Michael Taft: Before we break our arms from patting ourselves on the back over our export growth, let’s take a fact break. Clearly, Irish exports grew by a greater amount than the Government expected. In December 2009, they predicted exports would grow by only 0.4 per cent. It looks like they will come in at a growth of around 6 per cent or so. Words like ‘strong’, ‘robust’, ‘resilient’, etc. have been thrown around with abandon.
Well, in comparison with previous projections it is all those things. But let’s leave our little island world and the associated little island commentary for a moment and look at the wider European landscape. Irish export growth is hardly anything to talk about – indeed, it looks rather anaemic (and credit to Rory O’Farrell for spotting this).
Eurostat has recently published the latest data on EU goods exports. It compares non-seasonally adjusted, export growth between the first three quarters of 2009 and 2010. What does it find?
• Ireland: 2 per cent
• EU-27 average: 18 per cent
• EU-15 average: 13 per cent
In the first three quarters of this year, average goods export growth in the EU greatly outstripped Irish growth.

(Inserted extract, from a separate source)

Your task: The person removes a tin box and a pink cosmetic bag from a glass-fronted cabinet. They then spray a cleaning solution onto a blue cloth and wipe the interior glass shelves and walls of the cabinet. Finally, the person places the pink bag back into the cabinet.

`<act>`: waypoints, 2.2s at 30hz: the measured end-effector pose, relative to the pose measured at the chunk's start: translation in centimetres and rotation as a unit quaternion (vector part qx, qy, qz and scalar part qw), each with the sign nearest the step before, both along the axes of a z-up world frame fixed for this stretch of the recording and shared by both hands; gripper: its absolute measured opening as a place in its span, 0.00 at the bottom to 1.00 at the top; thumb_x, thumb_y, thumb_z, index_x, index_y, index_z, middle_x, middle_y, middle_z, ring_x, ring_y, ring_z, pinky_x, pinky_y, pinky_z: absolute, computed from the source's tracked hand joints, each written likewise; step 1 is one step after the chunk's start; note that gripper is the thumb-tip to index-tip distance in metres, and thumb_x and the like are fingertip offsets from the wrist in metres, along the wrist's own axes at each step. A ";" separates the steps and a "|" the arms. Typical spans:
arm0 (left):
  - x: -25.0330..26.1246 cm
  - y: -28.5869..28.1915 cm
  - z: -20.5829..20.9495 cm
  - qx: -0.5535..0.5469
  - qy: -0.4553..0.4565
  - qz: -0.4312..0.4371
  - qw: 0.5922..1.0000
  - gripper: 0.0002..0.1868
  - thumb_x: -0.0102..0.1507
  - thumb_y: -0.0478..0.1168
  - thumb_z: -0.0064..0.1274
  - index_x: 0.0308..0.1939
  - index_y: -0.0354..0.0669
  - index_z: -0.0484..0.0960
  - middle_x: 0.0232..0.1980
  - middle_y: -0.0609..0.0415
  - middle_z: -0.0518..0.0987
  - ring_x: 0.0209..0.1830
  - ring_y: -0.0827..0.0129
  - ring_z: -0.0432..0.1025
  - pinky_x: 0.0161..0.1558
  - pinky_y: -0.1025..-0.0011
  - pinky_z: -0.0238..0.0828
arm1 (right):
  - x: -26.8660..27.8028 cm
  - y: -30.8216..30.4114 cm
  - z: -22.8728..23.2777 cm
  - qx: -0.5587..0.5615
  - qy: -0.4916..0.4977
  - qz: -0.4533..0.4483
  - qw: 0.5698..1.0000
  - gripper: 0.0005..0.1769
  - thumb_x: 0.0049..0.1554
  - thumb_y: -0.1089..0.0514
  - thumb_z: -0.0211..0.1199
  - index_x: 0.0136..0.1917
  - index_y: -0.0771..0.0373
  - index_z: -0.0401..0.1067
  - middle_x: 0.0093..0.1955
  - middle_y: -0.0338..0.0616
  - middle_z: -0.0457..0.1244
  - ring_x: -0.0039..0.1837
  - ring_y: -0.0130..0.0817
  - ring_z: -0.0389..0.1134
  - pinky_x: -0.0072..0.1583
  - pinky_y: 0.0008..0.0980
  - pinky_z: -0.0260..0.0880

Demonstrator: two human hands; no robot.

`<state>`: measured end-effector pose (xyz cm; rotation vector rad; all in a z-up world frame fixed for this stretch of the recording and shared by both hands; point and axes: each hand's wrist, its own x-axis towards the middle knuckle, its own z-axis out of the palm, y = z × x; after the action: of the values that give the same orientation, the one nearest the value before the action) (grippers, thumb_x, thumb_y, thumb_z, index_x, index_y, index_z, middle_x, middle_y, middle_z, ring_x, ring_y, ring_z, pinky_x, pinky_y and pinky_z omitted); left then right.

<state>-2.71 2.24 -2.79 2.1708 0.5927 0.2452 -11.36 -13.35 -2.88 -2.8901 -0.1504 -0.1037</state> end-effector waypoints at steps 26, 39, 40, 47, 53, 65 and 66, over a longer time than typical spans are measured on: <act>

Of course, this could be a result of bounce-back. For in 2009 most EU countries took a severe export hit as a result of the fall in global demand. Ireland didn’t. However, if we take a longer perspective – from the eve of recession to the present - Irish goods exports don’t look especially resilient. Comparing the three-year period from the first three quarters in 2007 to 2010 we find:
• Ireland: - 1.6 per cent
• EU-27 average: -1.2 per cent
• EU-15 average: - 4.6 per cent
While Ireland held up better than most other EU-15 countries, for the EU as a whole we came in about average. And if current trends continue, we may find ourselves falling behind our EU partners – only just hanging in there courtesy of a modern multinational sector which is only tangentially connected to the rest of the economy.
None of this is to gainsay the benefits of export growth. However, it is about ensuring that we put things into perspective – a pre-condition to the next step which is to more closely examine what is going in our export markets and determine how beneficial it will be to the Irish economy.